Dozens of Tibetans and followers of a Tibetan monk staged a demonstration outside the National Immigration Agency (NIA) yesterday, protesting the nine-month detention of the lama, who was accused by the agency of entering the country using forged passports 39 times.
“Come out to explain this, [NIA Director-General] Hsieh Li-kung (謝立功)! Aren’t foreigners also humans?” they said.
Accompanied by Chinese Nationalist Party (KMT) Kaohsiung City Councilor Chen Li-na (陳麗娜) and an attorney, dozens of Tibetans and followers of Dakmar Tulku wearing vests imprinted with large characters for “human rights” on the back shouted furiously as they protested outside the agency’s headquarters in Taipei amid pouring rain.
“[Dakmar] has been detained for more than nine months, his health is deteriorating, he is suffering in the detention center,” Chen told NIA officials and reporters. “Yet, he has not been declared guilty by the [Shilin District] court — how is this detention justified?”
Chen said that freedom of movement is protected by the Constitution and no one — neither foreigners nor Taiwanese — should be detained for such a long time just because they are “suspected” of possessing forged passports.
The protesters also performed a skit in which a man dressed in a traditional Tibetan outfit was taken by force and thrown into a dog cage by two others who were wearing NIA vests.
“How could a democracy that upholds human rights values do this? Of course he should be punished if he had done something wrong, but why should he be locked up if he had not done anything wrong?” Dolma Tso, president of the Regional Tibetan Women’s Association Taiwan, said before breaking into tears and kneeling down in front of agency officials and police officers.

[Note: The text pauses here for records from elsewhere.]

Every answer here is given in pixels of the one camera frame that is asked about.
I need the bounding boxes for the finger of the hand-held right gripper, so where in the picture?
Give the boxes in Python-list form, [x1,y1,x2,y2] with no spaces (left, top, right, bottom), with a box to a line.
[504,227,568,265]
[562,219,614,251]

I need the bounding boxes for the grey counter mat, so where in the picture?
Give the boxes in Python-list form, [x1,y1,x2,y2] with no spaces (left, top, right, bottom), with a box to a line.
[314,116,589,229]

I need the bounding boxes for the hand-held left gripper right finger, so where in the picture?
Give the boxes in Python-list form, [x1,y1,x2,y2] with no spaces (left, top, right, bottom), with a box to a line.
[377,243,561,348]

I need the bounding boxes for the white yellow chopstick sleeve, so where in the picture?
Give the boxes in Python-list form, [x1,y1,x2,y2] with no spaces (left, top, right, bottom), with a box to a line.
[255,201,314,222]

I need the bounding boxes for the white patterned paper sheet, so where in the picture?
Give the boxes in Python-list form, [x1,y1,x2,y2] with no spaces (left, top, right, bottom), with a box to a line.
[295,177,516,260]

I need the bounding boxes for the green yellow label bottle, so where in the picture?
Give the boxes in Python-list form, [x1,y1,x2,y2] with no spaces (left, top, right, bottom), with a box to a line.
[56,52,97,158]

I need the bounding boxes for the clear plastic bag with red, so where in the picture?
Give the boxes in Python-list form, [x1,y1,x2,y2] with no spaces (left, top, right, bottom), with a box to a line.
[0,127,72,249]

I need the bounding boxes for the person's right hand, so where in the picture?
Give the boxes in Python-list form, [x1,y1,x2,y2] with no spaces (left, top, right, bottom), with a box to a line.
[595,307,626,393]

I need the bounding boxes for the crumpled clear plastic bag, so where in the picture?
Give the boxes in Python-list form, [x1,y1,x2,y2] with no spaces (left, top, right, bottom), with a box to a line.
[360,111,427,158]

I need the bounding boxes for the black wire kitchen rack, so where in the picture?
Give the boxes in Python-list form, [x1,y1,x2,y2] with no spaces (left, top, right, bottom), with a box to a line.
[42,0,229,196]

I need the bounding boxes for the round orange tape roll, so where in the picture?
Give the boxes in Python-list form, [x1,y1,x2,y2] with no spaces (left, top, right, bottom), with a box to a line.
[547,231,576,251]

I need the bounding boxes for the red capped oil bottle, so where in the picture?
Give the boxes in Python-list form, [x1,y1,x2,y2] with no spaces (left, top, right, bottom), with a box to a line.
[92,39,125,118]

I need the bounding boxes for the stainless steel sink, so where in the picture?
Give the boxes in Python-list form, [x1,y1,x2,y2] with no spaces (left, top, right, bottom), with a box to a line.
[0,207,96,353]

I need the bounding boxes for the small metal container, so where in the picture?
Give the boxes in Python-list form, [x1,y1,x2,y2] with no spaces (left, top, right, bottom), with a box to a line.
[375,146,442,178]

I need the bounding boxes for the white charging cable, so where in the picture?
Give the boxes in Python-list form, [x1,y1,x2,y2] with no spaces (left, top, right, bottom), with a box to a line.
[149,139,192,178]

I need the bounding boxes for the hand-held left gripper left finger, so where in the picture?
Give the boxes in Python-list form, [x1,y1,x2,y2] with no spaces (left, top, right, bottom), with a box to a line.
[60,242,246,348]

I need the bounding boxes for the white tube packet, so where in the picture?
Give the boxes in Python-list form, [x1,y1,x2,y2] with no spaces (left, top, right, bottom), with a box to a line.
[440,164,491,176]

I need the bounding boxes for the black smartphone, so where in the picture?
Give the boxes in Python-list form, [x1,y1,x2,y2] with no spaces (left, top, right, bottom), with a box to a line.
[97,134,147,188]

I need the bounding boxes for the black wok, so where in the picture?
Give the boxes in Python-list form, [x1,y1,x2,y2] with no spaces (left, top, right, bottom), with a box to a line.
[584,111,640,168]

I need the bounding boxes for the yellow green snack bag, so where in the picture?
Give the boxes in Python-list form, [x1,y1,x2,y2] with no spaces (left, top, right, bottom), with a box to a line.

Chen said Dakmar’s case is not an isolated one: “There have been other cases in which foreigners were detained for more than 300 days, but later proven not guilty.”
Receiving the petition from the Tibetans, NIA Deputy Director-General Chang Chi (張琪) insisted that the way the case had been handled was completely legal and justified.
“This man [Dakmar] came into the country illegally,” Chang said. “He originally had a Nepali passport, which was suspected to be a forged one and was banned from entering the country. Yet, he came into Taiwan again with a Costa Rican passport.”
NIA officer Lu Ta-wen (魯大文) said Dakmar was expelled from the country in 2006 when he was suspected of entering the country with a forged Nepali passport.
However, since 2006, Dakmar has entered the country as many as 39 times with other passports — so far, the NIA has found that he has at least two Nepali passports and one Costa Rican passport, Lu said.
Dakmar came into the country again with a passport issued by Costa Rica. However, when he applied to sail out from a harbor in New Taipei City’s (新北市) Tamsui District (淡水) in April last year, he applied with the same Nepali passport he used in 2006, Lu said.
“That’s how we found out about the whole case and we immediately turned it over to the judiciary and he was prosecuted,” Lu said. “He is detained now because he is without proper travel documents and will be deported if the [Shilin District] court declares him guilty on Jan. 26.”